Set down exactly the lines running from the one with "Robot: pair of" to the last line of the listing below, both included, and skip every picture.

[Opening Exercise data section]

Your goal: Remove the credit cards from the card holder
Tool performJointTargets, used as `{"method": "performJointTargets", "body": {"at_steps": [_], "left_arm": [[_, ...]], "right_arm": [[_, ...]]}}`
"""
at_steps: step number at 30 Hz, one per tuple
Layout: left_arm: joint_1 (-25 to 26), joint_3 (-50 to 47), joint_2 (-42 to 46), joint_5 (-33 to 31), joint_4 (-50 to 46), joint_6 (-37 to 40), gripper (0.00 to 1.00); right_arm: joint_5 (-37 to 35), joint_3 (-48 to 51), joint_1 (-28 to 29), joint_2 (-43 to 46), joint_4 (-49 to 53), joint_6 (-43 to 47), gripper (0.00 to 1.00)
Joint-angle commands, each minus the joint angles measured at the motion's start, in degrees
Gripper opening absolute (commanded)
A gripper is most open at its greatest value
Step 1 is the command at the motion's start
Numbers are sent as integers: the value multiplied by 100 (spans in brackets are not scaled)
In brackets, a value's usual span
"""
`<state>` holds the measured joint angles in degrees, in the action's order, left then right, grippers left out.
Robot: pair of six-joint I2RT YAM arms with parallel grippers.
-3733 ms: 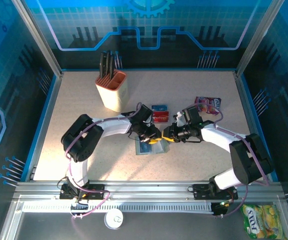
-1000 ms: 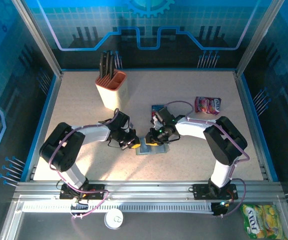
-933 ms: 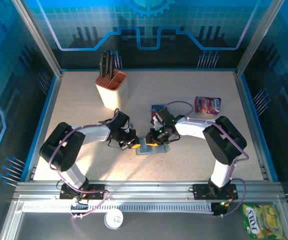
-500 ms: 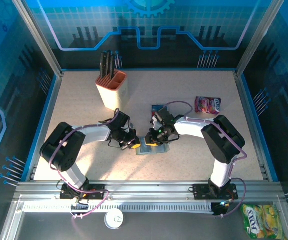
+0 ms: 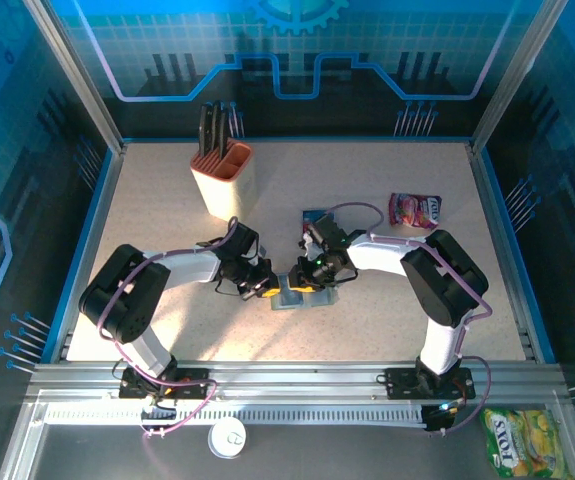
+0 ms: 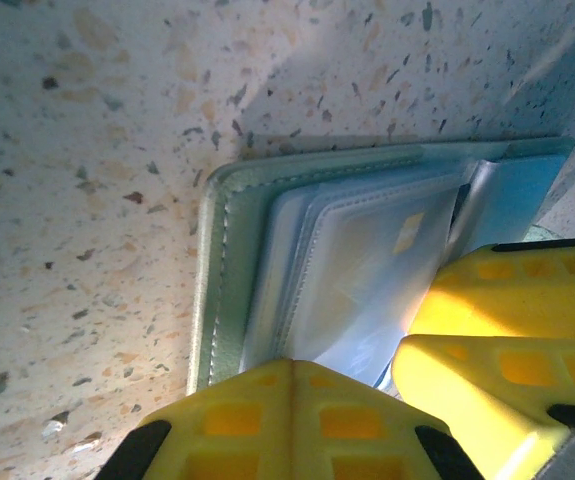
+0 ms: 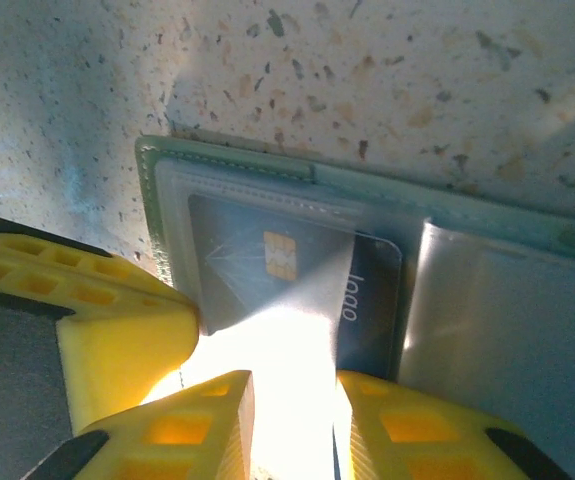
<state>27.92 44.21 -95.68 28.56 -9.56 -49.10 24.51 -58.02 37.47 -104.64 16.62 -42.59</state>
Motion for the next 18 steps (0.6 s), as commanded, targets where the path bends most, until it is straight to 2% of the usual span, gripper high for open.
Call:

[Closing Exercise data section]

Answer below
Robot: pair of six-joint I2RT YAM arms with parallel grippers.
-3733 ms: 
-1000 ms: 
-933 ms: 
-500 ms: 
+0 ms: 
+0 ms: 
+0 ms: 
<state>27.92 44.21 -95.68 28.56 -9.56 -49.10 24.51 -58.02 37.47 -104.64 16.62 -42.59</state>
Motion for the next 18 steps (0.6 s), as commanded, targets where the path bends most, until it is straight to 2% of the usual span, gripper high for open.
Call:

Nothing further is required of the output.